Virtual Pets: Animatable Animal Generation in 3D Scenes
This work addresses the challenge of limited 3D motion data for immersive virtual experiences, offering a solution for generating animatable animals in 3D scenes, though it is incremental in leveraging existing techniques like NeRF.
The paper tackles the problem of generating realistic and diverse 3D motions for animals in 3D scenes by introducing Virtual Pet, a pipeline that uses monocular internet videos to create animatable animal models, achieving temporally coherent 4D outputs for cats and indoor environments.
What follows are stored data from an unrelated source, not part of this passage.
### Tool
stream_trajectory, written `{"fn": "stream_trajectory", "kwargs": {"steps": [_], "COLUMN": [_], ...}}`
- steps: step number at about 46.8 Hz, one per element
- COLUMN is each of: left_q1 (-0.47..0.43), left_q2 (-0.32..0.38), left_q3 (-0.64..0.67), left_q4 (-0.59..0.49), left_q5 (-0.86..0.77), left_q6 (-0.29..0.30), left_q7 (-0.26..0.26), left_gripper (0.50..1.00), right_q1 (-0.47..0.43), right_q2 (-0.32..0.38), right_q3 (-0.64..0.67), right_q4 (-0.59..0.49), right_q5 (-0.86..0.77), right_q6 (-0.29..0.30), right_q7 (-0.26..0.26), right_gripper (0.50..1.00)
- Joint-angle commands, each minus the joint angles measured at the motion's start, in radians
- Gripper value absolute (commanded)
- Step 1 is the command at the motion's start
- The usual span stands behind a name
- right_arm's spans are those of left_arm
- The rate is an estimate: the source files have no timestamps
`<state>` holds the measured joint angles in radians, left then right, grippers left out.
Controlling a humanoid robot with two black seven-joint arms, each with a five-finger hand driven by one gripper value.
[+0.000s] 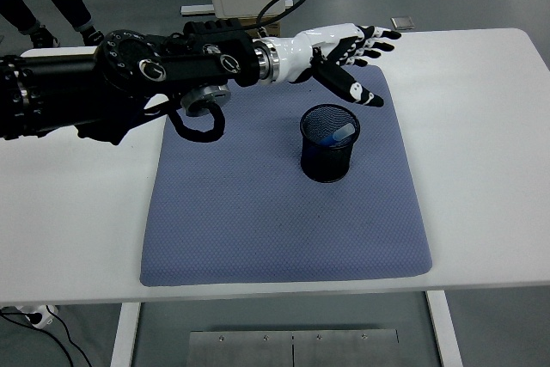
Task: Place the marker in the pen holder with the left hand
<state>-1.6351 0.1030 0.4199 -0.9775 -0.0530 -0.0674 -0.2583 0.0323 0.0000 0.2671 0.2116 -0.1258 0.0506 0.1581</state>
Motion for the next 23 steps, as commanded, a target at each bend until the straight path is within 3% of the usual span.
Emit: {"fn": "stream_trajectory", "kwargs": {"steps": [1,9,12,16,17,23], "left_q1": [0.003,0.020,0.047,0.063,0.107,0.190], "left_q2": [0.035,0.103,0.158,0.173,0.200,0.218], "left_q3": [-0.029,-0.104,-0.136,-0.147,-0.154,-0.168], "left_q4": [0.000,0.003,0.010,0.020,0.061,0.143], "left_q5": [-0.024,-0.045,-0.044,-0.044,-0.034,-0.034], "left_q6": [0.001,0.014,0.034,0.035,0.038,0.078], "left_q7": [-0.001,-0.001,-0.001,0.001,0.001,-0.001], "left_gripper": [1.000,1.000,1.000,1.000,1.000,1.000], "right_q1": [0.000,0.000,0.000,0.000,0.001,0.000], "right_q2": [0.000,0.000,0.000,0.000,0.000,0.000], "right_q3": [0.000,0.000,0.000,0.000,0.000,0.000], "right_q4": [0.000,0.000,0.000,0.000,0.000,0.000], "right_q5": [0.000,0.000,0.000,0.000,0.000,0.000], "right_q6": [0.000,0.000,0.000,0.000,0.000,0.000], "right_q7": [0.000,0.000,0.000,0.000,0.000,0.000], "right_gripper": [1.000,1.000,1.000,1.000,1.000,1.000]}}
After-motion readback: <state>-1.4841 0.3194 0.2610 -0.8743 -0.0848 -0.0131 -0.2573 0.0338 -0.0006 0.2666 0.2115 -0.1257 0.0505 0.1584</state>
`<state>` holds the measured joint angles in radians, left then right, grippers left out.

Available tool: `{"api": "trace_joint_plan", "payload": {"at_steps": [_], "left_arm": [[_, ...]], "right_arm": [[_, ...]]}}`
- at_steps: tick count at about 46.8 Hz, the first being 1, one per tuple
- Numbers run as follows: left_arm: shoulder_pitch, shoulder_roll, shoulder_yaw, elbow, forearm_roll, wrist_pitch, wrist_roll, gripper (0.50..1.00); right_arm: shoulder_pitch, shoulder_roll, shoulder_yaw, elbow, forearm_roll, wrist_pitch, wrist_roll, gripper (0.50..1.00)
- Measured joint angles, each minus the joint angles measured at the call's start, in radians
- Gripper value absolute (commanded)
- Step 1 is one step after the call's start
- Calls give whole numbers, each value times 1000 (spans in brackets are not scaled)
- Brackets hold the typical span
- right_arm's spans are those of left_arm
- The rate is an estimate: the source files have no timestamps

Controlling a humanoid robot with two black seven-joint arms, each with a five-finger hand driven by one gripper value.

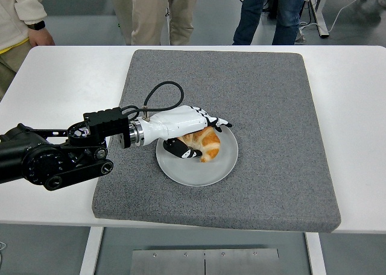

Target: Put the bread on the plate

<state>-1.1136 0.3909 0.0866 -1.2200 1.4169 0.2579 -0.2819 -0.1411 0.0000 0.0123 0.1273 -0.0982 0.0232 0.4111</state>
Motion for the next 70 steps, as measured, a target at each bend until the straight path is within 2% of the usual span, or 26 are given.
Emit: {"api": "trace_joint_plan", "payload": {"at_steps": [7, 14, 20, 31, 39, 51, 57, 64, 70], "left_arm": [[-2, 17, 0, -23, -8, 0, 2, 874], [-5, 52, -15, -69, -26, -4, 6, 961], [-7, 79, -67, -119, -88, -8, 7, 968], [-37, 118, -134, -135, -159, -14, 6, 969], [-37, 122, -198, -134, -309, -15, 9, 969], [-28, 124, -273, -124, -629, -16, 13, 969], [-26, 119, -330, -117, -720, -16, 27, 969], [-19, 101, -399, -70, -857, -15, 75, 969], [-9, 66, -458, 25, -1021, -20, 92, 969]], "right_arm": [[0, 0, 0, 0, 0, 0, 0, 1000], [0, 0, 0, 0, 0, 0, 0, 1000], [0, 0, 0, 0, 0, 0, 0, 1000], [0, 0, 0, 0, 0, 0, 0, 1000], [0, 0, 0, 0, 0, 0, 0, 1000], [0, 0, 0, 0, 0, 0, 0, 1000], [0, 0, 0, 0, 0, 0, 0, 1000], [0, 0, 0, 0, 0, 0, 0, 1000], [0, 0, 0, 0, 0, 0, 0, 1000]]}}
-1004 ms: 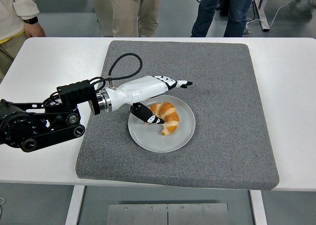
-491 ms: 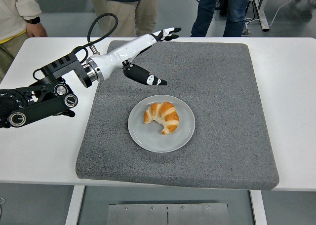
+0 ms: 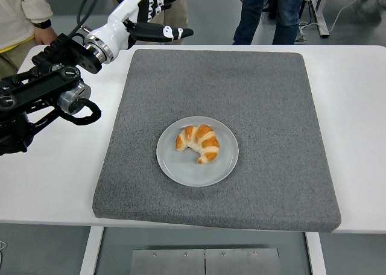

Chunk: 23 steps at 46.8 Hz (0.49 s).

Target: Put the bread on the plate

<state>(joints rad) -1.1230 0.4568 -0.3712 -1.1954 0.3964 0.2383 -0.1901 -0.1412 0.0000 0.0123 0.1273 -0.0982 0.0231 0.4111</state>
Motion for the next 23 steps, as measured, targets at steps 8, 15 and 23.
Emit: {"api": "trace_joint_plan", "payload": {"at_steps": [8, 15, 23], "left_arm": [[19, -8, -72, 62, -180, -67, 18, 969], [41, -12, -136, 158, -234, -124, 33, 969], [76, -53, -217, 310, -321, -281, 74, 969]], "right_arm": [[0, 0, 0, 0, 0, 0, 0, 1000], [0, 0, 0, 0, 0, 0, 0, 1000], [0, 0, 0, 0, 0, 0, 0, 1000]]}}
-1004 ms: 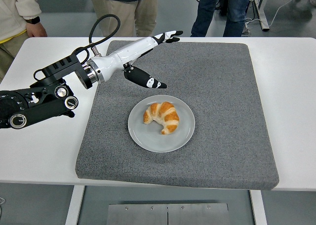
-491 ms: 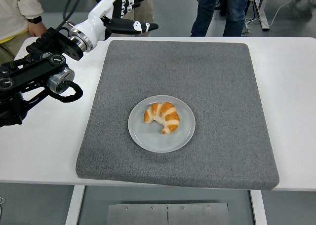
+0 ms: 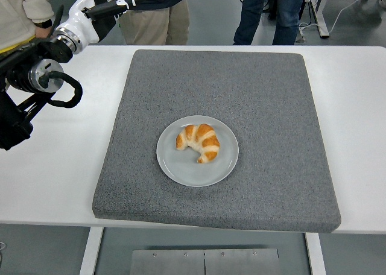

Toward unlocking the potential of generative models in immersive 4D experiences, we introduce Virtual Pet, a novel pipeline to model realistic and diverse motions for target animal species within a 3D environment. To circumvent the limited availability of 3D motion data aligned with environmental geometry, we leverage monocular internet videos and extract deformable NeRF representations for the foreground and static NeRF representations for the background. For this, we develop a reconstruction strategy, encompassing species-level shared template learning and per-video fine-tuning. Utilizing the reconstructed data, we then train a conditional 3D motion model to learn the trajectory and articulation of foreground animals in the context of 3D backgrounds. We showcase the efficacy of our pipeline with comprehensive qualitative and quantitative evaluations using cat videos. We also demonstrate versatility across unseen cats and indoor environments, producing temporally coherent 4D outputs for enriched virtual experiences.